Retype all entries exactly, skipping pictures.

━━━━━━━━━━━━━━━━━━━━

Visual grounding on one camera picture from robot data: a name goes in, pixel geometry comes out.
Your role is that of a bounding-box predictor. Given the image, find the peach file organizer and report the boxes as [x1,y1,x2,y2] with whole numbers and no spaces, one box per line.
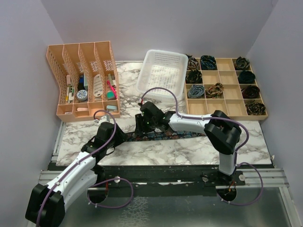
[46,41,120,122]

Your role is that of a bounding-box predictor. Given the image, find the rolled striped brown tie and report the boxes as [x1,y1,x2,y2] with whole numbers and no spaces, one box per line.
[187,57,200,70]

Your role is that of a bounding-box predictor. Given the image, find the black metal base rail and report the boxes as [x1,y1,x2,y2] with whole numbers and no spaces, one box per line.
[97,164,274,197]

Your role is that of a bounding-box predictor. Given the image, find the rolled black gold tie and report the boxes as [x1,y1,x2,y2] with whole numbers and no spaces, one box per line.
[245,101,266,115]

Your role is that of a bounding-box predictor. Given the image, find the wooden compartment tray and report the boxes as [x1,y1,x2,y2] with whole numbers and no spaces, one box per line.
[184,58,267,121]

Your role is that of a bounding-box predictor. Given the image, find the rolled teal dark tie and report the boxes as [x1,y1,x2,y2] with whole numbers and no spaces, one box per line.
[200,55,217,70]

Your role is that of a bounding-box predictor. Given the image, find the rolled gold paisley tie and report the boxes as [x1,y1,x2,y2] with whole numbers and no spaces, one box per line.
[205,83,224,98]

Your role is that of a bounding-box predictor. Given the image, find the rolled dark red tie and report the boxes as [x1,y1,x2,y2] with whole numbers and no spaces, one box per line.
[241,85,260,99]

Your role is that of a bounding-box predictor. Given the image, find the purple cable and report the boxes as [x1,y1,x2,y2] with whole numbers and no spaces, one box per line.
[35,110,134,227]
[141,87,264,206]

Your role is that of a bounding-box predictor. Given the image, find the navy floral tie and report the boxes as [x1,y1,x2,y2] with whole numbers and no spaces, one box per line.
[126,131,205,142]

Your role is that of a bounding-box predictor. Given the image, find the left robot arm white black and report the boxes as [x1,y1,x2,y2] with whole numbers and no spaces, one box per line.
[25,122,127,227]

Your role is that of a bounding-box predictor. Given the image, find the teal eraser block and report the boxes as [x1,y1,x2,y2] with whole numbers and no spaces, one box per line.
[107,91,116,100]

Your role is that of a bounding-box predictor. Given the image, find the rolled blue grey tie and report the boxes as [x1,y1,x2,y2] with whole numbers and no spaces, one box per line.
[187,84,205,99]

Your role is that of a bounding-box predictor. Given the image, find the aluminium frame rail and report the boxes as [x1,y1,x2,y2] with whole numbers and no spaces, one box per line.
[37,167,291,190]

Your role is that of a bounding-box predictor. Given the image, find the white plastic basket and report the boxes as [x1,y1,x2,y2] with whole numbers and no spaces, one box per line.
[136,49,188,102]

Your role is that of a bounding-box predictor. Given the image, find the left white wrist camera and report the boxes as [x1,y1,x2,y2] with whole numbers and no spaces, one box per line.
[94,115,110,125]

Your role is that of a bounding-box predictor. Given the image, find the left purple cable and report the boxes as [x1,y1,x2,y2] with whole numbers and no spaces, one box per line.
[35,110,134,227]

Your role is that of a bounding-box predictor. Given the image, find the rolled dark olive tie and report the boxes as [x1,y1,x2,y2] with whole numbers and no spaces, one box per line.
[186,70,203,84]

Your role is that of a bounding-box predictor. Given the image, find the white perforated card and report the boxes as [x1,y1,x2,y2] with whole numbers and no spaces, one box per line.
[93,74,103,97]

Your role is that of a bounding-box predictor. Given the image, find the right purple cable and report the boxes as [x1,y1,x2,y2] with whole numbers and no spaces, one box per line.
[141,87,264,206]

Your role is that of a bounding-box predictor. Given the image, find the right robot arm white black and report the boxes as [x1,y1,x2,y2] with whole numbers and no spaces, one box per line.
[135,101,241,185]

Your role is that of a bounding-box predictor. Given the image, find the round blue patterned tin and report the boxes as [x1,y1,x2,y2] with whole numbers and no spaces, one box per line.
[77,89,88,102]

━━━━━━━━━━━━━━━━━━━━

## [Solution to this problem]
Visual grounding on one camera picture from robot data: a name goes in, pixel geometry comes out.
Your role is that of a bounding-box predictor. Given the image, find the peach file organizer and report the boxes as [x1,y1,x2,y2] with whole numbers and no spaces, one box per line.
[46,41,120,122]

Your role is that of a bounding-box predictor. Given the image, find the rolled striped brown tie and report the boxes as [x1,y1,x2,y2] with whole numbers and no spaces, one box per line.
[187,57,200,70]

Your role is that of a bounding-box predictor. Given the image, find the black metal base rail and report the boxes as [x1,y1,x2,y2] with whole numbers and no spaces, one box per line.
[97,164,274,197]

Your role is that of a bounding-box predictor. Given the image, find the rolled black gold tie and report the boxes as [x1,y1,x2,y2] with whole numbers and no spaces, one box per line.
[245,101,266,115]

Your role is that of a bounding-box predictor. Given the image, find the wooden compartment tray and report the boxes as [x1,y1,x2,y2] with whole numbers and no spaces, one box per line.
[184,58,267,121]

Your role is that of a bounding-box predictor. Given the image, find the rolled teal dark tie and report the boxes as [x1,y1,x2,y2] with whole numbers and no spaces, one box per line.
[200,55,217,70]

Your role is that of a bounding-box predictor. Given the image, find the rolled gold paisley tie and report the boxes as [x1,y1,x2,y2] with whole numbers and no spaces, one box per line.
[205,83,224,98]

Your role is that of a bounding-box predictor. Given the image, find the rolled dark red tie and report the boxes as [x1,y1,x2,y2] with whole numbers and no spaces, one box per line.
[241,85,260,99]

Your role is that of a bounding-box predictor. Given the image, find the purple cable and report the boxes as [x1,y1,x2,y2] with whole numbers and no spaces, one box per line.
[35,110,134,227]
[141,87,264,206]

Your role is that of a bounding-box predictor. Given the image, find the navy floral tie and report the boxes as [x1,y1,x2,y2] with whole numbers and no spaces, one box per line.
[126,131,205,142]

Your role is that of a bounding-box predictor. Given the image, find the left robot arm white black and report the boxes as [x1,y1,x2,y2] with whole numbers and no spaces, one box per line.
[25,122,127,227]

Your role is that of a bounding-box predictor. Given the image, find the teal eraser block and report the boxes as [x1,y1,x2,y2] with whole numbers and no spaces, one box per line.
[107,91,116,100]

Your role is that of a bounding-box predictor. Given the image, find the rolled blue grey tie and report the boxes as [x1,y1,x2,y2] with whole numbers and no spaces, one box per line.
[187,84,205,99]

Your role is that of a bounding-box predictor. Given the image, find the aluminium frame rail and report the boxes as [x1,y1,x2,y2] with whole numbers and no spaces, one box per line.
[37,167,291,190]

Your role is that of a bounding-box predictor. Given the image, find the white plastic basket and report the boxes as [x1,y1,x2,y2] with whole numbers and no spaces, one box per line.
[136,49,188,102]

Your role is that of a bounding-box predictor. Given the image, find the left white wrist camera and report the boxes as [x1,y1,x2,y2] with whole numbers and no spaces, one box per line.
[94,115,110,125]

Your role is that of a bounding-box predictor. Given the image, find the left purple cable and report the boxes as [x1,y1,x2,y2] with whole numbers and no spaces, one box per line.
[35,110,134,227]

Your role is that of a bounding-box predictor. Given the image, find the rolled dark olive tie and report the boxes as [x1,y1,x2,y2] with whole numbers and no spaces, one box per line.
[186,70,203,84]

Your role is that of a bounding-box predictor. Given the image, find the white perforated card and report the boxes as [x1,y1,x2,y2] with whole numbers and no spaces, one box per line.
[93,74,103,97]

Your role is that of a bounding-box predictor. Given the image, find the right purple cable and report the boxes as [x1,y1,x2,y2] with whole numbers and no spaces, one box per line.
[141,87,264,206]

Your role is that of a bounding-box predictor. Given the image, find the right robot arm white black and report the boxes as [x1,y1,x2,y2] with whole numbers and no spaces, one box per line.
[135,101,241,185]

Your role is that of a bounding-box predictor. Given the image, find the round blue patterned tin and report the boxes as [x1,y1,x2,y2] with whole numbers and no spaces, one box per line.
[77,89,88,102]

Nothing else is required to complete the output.